*** Opening Given material ***
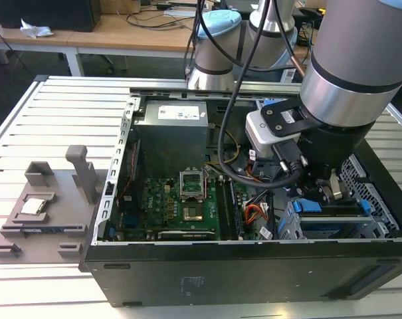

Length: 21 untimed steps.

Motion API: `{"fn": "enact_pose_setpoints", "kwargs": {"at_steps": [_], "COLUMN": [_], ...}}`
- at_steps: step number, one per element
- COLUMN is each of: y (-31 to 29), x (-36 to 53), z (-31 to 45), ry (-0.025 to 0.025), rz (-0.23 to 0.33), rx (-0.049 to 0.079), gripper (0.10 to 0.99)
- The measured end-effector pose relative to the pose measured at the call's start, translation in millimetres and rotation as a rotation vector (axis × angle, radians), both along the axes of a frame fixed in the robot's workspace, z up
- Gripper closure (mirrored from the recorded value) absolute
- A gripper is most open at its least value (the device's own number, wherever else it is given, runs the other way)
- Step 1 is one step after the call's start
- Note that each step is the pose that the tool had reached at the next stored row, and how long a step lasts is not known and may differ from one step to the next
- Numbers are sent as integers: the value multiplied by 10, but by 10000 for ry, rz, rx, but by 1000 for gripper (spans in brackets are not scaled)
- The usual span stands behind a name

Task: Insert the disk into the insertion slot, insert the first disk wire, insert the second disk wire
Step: 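Insert the second disk wire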

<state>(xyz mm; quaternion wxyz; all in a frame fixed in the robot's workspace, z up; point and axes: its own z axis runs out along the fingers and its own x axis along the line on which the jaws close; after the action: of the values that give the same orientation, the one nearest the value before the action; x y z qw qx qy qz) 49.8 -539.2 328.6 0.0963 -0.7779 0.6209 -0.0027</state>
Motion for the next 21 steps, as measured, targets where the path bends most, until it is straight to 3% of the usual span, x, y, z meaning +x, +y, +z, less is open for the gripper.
{"fn": "enact_pose_setpoints", "kwargs": {"at_steps": [1,6,13,15,19,21], "y": [0,0,0,0,-1,-10], "x": [0,0,16,122,268,326], "z": [-1,8,341,350,335,321], "ry": [0,-1,2,135,311,375], "rz": [0,0,1,0,-7,-21], "rx": [0,1,-1,1,-3,-3], "gripper": [957,961,961,961,961,961]}}
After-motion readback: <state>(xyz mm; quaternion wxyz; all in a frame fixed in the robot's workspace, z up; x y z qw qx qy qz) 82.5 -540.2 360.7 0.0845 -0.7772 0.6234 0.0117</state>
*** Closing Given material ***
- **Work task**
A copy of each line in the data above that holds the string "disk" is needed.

- **Reply to the task**
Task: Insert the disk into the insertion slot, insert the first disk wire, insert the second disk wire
Step: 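Insert the second disk wire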

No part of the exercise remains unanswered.